Hilfsgüterlieferungen

 

Darüber hinaus führt das Team auch regelmäßig Hilfseinsätze in anderen vom Hunger betroffenen Regionen des Landes durch, z. B. in den Bezirken Angacha, Alaba, Gibe und Siraro.

Im Rahmen dieser Notspeisungsprogramme wird für die unterernährten Kinder eine spezielle Aufbaunahrung verteilt, mit der sie schnell wieder zu Kräften kommen.

Besonders in der Dürre und darauffolgenden Hungersnot 2011 war Gebende Hände mit Hilfsgüterlieferungen im Süden Äthiopiens im Einsatz. Viele Menschen konnten dort vor dem Hungertod bewahrt werden. Auch bei der Dürrekrise 2016 ist Gebende Hände ganz aktuell mit vielen Hilfsgüterlieferungen vor Ort aktiv.

Unser Projektleiter berichtet, dass man sich in Äthiopien – anders als in umliegenden Ländern – relativ sicher fühlt. Andererseits ist jeder Hilfseinsatz emotional sehr schwer: zum einen, weil es herzzerreißend ist, unzählige Kinder zu sehen, die krank vor Hunger sind, zum anderen, weil die Menge der hilfsbedürftigen Menschen immer größer ist als die zur Verfügung stehenden Hilfsgüter.


Waisenheim „Sebeta“

 
Außerdem hat Gebende Hände mit Hilfe eines afrikanischen Projektpartners 40 km entfernt von Addis Abeba ein Waisenheim erbaut, es heißt Sebeta und ist speziell für Mädchen bestimmt.

Der Bau wurde trotz vieler bürokratischer Schwierigkeiten seitens der äthiopischen Behörden 2009 fertig gestellt. Das Waisenheim ist konzipiert für 60 Kinder. Derzeit sind um die 25 Mädchen dort untergekommen.


 
Im Waisenheim erhalten die kleineren Mädchen Schulunterricht. Sogar ein Computer-Kurs wurde eingerichtet. Die älteren Mädchen werden tagtäglich zu einer höheren Schule gefahren. Neue Möbel sorgen für eine gemütliche Atmosphäre und schenken den Kleinen Geborgenheit.

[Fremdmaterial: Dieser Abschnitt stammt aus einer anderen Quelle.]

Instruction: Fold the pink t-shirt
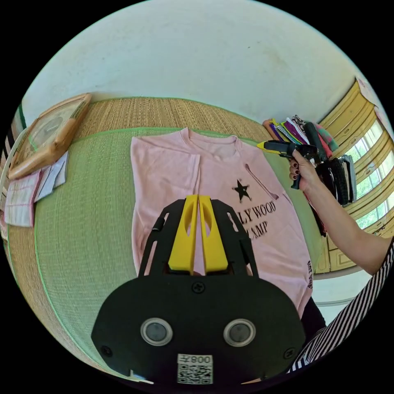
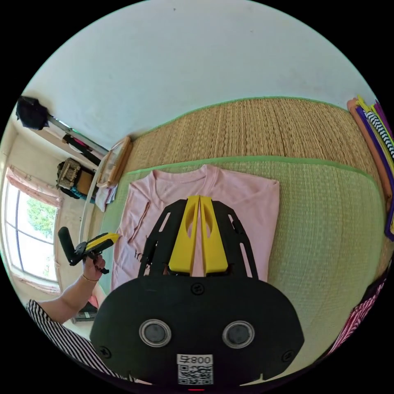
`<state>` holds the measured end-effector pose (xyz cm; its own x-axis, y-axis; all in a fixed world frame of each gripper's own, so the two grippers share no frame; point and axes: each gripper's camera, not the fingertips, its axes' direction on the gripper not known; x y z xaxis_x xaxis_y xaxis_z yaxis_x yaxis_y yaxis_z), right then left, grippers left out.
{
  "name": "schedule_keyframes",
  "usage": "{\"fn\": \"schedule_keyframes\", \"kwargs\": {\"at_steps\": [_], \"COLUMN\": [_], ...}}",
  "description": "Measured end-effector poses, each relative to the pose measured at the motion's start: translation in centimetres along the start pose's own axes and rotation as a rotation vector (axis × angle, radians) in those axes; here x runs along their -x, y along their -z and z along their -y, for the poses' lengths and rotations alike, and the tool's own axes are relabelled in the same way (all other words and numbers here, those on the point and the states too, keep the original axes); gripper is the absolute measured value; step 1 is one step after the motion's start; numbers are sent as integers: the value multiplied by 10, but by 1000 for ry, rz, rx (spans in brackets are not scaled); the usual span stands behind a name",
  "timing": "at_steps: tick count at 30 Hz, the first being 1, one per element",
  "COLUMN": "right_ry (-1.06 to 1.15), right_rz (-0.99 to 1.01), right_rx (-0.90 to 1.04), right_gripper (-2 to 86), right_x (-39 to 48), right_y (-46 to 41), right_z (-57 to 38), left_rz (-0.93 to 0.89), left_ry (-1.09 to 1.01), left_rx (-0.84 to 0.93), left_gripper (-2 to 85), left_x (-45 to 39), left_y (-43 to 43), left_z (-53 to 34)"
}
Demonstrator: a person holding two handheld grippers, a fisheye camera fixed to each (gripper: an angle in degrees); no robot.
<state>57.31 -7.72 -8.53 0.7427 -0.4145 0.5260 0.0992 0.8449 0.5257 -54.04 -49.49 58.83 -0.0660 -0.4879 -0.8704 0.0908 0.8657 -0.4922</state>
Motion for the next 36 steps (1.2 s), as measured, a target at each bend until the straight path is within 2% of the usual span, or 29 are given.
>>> {"fn": "schedule_keyframes", "kwargs": {"at_steps": [6, 11, 17, 25, 36], "right_ry": [18, -177, -377, -428, -480], "right_rz": [75, 123, 181, 218, 200], "right_rx": [44, 111, 54, 81, 119], "right_gripper": [2, 8, 19, 34, 52], "right_x": [-17, -52, -71, -73, -88], "right_y": [62, 101, 123, 122, 114], "right_z": [-138, -279, -384, -443, -509], "left_rz": [-27, -69, -188, -282, -248], "left_ry": [155, 366, 511, 551, 514], "left_rx": [106, 140, 108, 168, 261], "left_gripper": [2, 5, 30, 73, 89], "left_x": [40, 77, 99, 108, 119], "left_y": [53, 92, 112, 95, 55], "left_z": [-126, -235, -322, -406, -458]}}
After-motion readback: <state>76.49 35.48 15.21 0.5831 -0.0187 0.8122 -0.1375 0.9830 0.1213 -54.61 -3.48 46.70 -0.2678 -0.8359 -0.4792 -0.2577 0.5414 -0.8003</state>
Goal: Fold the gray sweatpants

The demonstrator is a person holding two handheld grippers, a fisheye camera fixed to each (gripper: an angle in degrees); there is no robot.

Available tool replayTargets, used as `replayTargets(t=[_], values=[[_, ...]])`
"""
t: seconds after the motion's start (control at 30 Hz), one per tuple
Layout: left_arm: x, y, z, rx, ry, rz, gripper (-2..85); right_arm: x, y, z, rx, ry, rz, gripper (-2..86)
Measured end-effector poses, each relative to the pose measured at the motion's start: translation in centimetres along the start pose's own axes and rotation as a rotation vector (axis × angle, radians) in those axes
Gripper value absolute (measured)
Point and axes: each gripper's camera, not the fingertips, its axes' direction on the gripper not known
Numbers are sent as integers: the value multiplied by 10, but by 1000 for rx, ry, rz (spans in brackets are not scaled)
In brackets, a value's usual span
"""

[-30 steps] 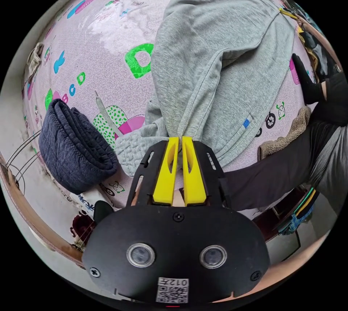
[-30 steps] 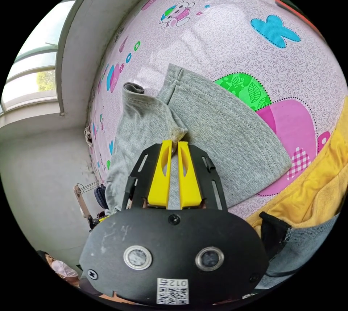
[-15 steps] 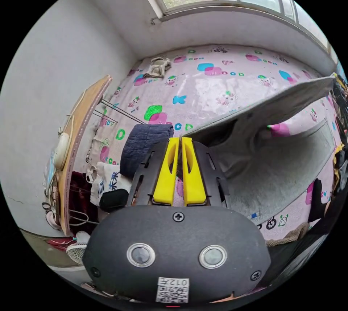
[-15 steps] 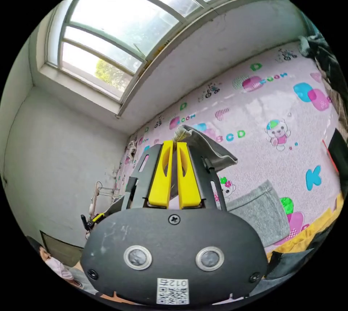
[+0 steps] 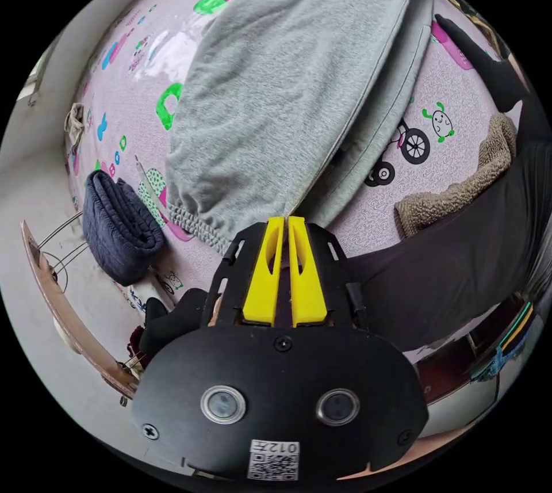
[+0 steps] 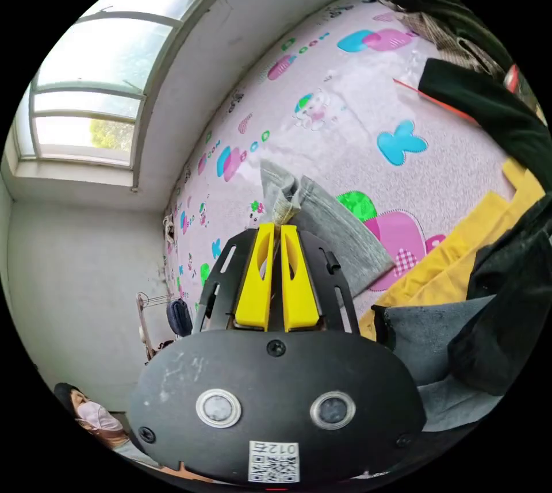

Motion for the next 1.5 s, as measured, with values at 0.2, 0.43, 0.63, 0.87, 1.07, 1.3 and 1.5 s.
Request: replayTargets(t=[0.2,0.43,0.63,0.87,1.07,1.3,1.5], values=[[-41,-17,8,-25,106,-95,-1,35,3,19,35,-15,98,1],[-132,7,-78,198,43,-310,-1,-22,-34,-3,42,-73,-140,0],[-113,23,-96,155,110,-97,-1,-5,-28,-3,19,-27,-191,0],[-54,-47,-6,-177,125,124,0,76,-11,63,-19,49,90,2],[-63,-70,-4,-247,94,177,0,77,-29,90,-29,100,95,3],[-107,-56,-30,-172,192,83,1,33,-68,99,44,-67,-105,1],[-94,-75,-12,-274,140,190,1,85,-63,160,-42,113,101,4]])
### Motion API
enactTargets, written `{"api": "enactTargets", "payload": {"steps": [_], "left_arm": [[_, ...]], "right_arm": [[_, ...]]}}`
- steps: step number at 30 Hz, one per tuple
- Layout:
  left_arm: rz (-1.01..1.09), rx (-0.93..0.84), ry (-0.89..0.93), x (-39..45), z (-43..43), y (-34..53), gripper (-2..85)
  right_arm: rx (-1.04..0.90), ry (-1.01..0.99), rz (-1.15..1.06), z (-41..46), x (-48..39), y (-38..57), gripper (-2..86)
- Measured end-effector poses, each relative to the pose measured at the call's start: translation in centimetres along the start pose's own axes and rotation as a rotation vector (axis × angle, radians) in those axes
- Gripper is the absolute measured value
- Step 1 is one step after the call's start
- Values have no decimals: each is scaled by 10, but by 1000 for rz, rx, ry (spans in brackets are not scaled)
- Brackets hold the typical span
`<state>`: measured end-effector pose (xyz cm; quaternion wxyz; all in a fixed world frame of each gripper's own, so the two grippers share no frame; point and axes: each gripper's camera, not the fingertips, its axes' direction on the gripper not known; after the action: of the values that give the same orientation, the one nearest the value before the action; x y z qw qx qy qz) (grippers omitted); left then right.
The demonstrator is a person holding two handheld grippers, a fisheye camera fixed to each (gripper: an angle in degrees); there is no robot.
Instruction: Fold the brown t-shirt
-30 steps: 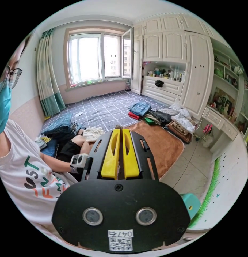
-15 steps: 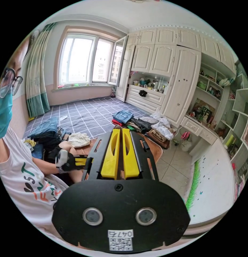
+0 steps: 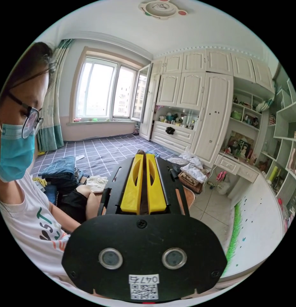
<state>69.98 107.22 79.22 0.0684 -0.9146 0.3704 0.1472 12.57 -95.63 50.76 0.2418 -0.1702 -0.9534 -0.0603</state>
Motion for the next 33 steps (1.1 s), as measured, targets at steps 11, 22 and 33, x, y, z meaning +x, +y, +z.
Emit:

Es gibt auch ein Landwirtschaftsprojekt. Den Kindern wird auf einem Stück Land beigebracht, wie sie Früchte, Mais und Gemüse anbauen können.

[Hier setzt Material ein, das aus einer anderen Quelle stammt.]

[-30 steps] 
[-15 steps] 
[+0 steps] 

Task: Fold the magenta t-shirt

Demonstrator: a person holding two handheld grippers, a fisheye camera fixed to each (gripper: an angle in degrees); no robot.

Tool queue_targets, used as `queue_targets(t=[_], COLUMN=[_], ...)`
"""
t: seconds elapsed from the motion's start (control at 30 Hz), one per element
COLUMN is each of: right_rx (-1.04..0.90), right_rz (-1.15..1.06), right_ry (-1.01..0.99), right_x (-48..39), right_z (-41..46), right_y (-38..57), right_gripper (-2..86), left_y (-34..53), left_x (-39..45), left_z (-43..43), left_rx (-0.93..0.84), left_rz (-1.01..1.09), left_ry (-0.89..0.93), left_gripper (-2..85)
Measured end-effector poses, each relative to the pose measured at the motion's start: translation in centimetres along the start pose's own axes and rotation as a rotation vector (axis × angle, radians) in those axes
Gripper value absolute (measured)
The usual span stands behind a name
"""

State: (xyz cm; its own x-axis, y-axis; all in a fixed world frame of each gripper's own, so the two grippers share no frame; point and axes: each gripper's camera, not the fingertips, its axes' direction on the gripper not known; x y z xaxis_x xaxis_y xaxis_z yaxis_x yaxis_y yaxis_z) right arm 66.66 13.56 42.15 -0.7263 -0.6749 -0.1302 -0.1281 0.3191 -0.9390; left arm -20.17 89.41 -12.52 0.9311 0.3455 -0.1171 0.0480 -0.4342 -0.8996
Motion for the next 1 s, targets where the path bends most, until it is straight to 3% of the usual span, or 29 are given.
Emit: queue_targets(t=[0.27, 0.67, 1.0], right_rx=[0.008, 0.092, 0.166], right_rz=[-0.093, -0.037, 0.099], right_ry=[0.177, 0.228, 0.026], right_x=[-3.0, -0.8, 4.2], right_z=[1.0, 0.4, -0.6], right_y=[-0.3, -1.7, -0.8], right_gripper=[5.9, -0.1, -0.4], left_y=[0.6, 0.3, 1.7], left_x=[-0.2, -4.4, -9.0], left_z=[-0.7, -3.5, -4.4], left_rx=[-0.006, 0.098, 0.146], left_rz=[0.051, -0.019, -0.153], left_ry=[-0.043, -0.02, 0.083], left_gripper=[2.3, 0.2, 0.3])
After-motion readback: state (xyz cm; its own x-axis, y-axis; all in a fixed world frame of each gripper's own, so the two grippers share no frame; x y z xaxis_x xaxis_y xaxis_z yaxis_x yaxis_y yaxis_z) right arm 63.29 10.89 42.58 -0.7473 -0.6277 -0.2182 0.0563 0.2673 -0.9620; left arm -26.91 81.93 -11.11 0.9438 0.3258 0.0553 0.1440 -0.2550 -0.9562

Wir hoffen, dass bald mehr Personal angestellt und das Nahrungsmittelbudget aufgestockt werden kann, denn viele weitere Waisenkinder möchten dort aufgenommen werden.

Straßenkinderarbeit

Außerdem besuchen unsere Projektleiter in regelmäßigen Abständen Straßenkinder in Addis Abeba sowie Schutzhäuser für misshandelte Mädchen. Sie unterstützen die dortige Arbeit mit Beratung und geben den Kindern psychologischen Rückhalt.